I understand on some level the criticism of Mitchell’s book as being all flash and no substance, but I think that critique glosses over the way each story’s genre pushes and pulls against itself even in creating that world.  The section following Luisa Rey’s tab reporter on the make launches itself like a paperback thriller but each of the heroine’s new misses seems more and more implausible, undermining the danger she’s supposedly in, while “The Pacific Journal of Adam Ewing” hands over an explorer who, much of the time, seems like he would rather be at home letting others save the Moriori for him. “Letters from Zedelghem” gives us a false front of a young man trying to find his way in the world, only to find out that he hasn’t really come to learn at the foot of his master so much as to steal his ottoman and everything else.

That we come to meet Robert Frobisher’s co-conspirator Sixsmith much later in a completely different context is a thread that begs to be tugged, and thus, if I have to pick, my favorite reversion of expectations among the six stories. I’ll let Emily handle the question of the meta-novel – how those disparate sections are connected one to another – in tomorrow’s installment, but for now: Apart from the way they shaped the plot, as we discussed yesterday, did one of Mitchell’s iterations stand out for you as being the best advancement or commentary of the genre it represents?

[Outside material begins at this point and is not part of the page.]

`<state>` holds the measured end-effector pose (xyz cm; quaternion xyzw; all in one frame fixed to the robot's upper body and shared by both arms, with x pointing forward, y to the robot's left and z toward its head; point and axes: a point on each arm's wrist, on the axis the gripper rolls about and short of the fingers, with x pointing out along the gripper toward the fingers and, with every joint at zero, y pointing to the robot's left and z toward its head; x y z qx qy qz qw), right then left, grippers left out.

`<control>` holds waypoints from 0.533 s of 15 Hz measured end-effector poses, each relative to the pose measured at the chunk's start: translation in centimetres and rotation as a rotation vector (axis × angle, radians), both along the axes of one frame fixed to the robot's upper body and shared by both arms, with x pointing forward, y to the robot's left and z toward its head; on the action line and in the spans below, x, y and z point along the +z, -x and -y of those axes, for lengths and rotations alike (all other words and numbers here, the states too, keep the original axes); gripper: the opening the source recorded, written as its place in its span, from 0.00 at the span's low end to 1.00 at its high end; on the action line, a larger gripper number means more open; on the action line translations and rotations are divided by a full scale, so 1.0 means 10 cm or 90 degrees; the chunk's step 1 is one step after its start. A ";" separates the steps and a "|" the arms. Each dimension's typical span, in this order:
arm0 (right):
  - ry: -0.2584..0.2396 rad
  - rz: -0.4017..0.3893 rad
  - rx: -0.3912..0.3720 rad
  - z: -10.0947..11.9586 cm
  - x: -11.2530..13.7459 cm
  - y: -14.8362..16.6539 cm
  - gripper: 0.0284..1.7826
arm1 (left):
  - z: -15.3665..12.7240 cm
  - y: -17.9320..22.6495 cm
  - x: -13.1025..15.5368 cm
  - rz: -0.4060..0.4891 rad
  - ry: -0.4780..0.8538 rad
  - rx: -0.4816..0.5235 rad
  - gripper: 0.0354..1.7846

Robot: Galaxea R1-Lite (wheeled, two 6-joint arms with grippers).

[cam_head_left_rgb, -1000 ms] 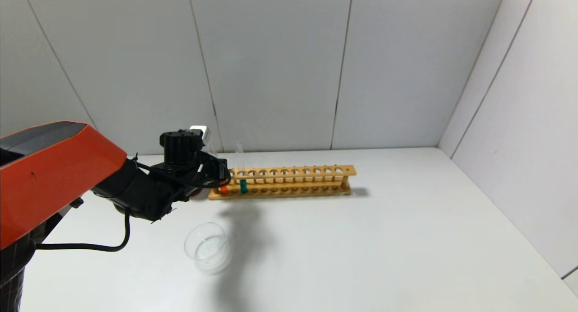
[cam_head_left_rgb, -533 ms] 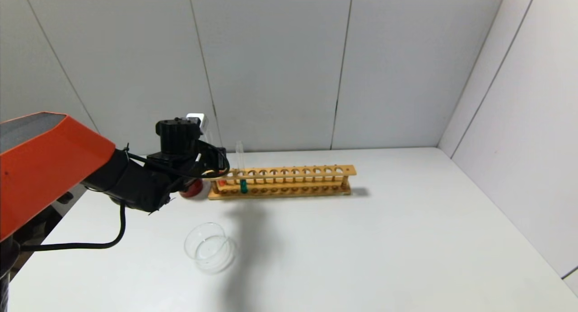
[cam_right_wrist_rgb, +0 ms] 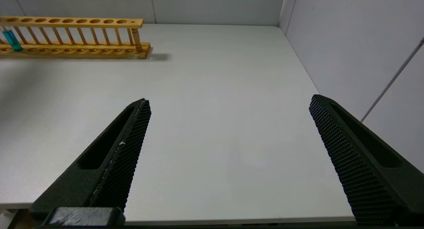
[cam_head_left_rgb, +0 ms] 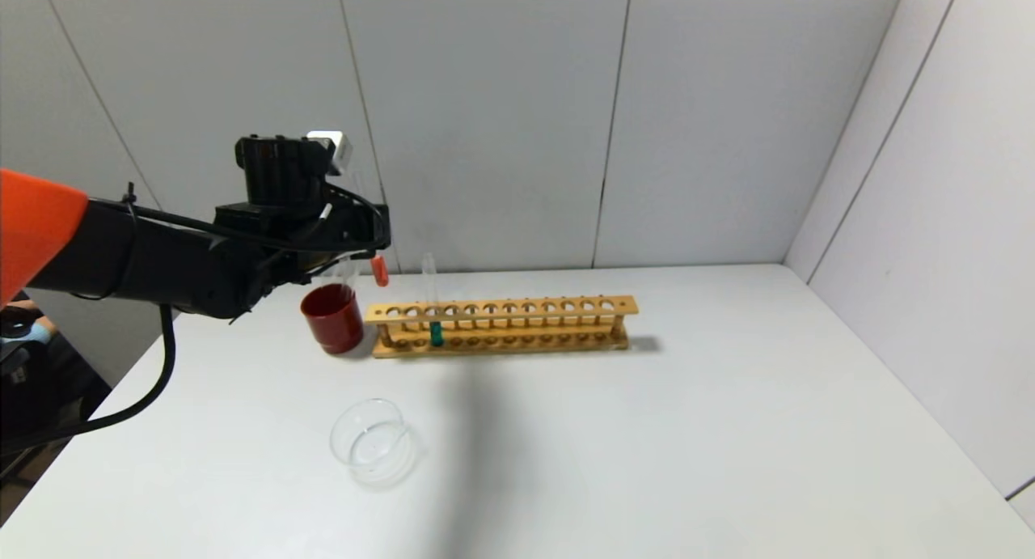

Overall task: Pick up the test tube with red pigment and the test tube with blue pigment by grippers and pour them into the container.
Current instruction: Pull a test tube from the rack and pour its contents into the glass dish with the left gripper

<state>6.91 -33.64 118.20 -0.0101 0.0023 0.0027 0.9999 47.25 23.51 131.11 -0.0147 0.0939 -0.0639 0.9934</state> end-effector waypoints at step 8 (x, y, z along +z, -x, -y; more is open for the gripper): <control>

Extra credit: For Cloud Atlas like so many of its postmodern siblings, I find a shelving under “literary fiction” to be frustratingly indescript. But if we can’t put it there, where would we put it? Is it possible, even, to assign a genre to the entirety of Cloud Atlas without breaking it down into its component parts? I realize this is the sort of brain-teaser popular among comparative literature graduate students, but I’m anxious to find out your answers anyway.

Leonard Pierce: Last things first.  Genre is a tool, but it's also a trap; when you believe, as I do, that the distinction between high and low art is an arbitrary and often harmful thing, even using the word 'genre' (despite its very respectable literary history; it's only in the last three-quarters of a century that it's acquired its negative implications) to describe a book can damn it to the ghettos of books that will never be taken seriously by Real Literary Critics.  I use the phrase "literary fiction" all the time, even though I despise it (all fiction is literature), just because I want to make clear to uncertain audiences that I'm talking about a work with genuine merit instead of some piece of crap fantasy novel.  I hate it that this is necessary, just as much as I hate how people like Margaret Atwood use weasel-words to pretend they're not writing science fiction, but I know why they are driven to do it.

That said, the easiest way around this problem is to focus on a book's structural qualities, rather than its thematic elements.  Above all, Cloud Atlas is a formalist work:  it borrows the materials of 'genre fiction' to build a structure that resembles a work of 'literary fiction'.  Its various genre elements — the sea story, the epistolary novel, the airport novel, the literary novel, the dystopia, the post-apocalyptic novel — are all just the materials used in building a story about temptation, exploitation and human moral failings.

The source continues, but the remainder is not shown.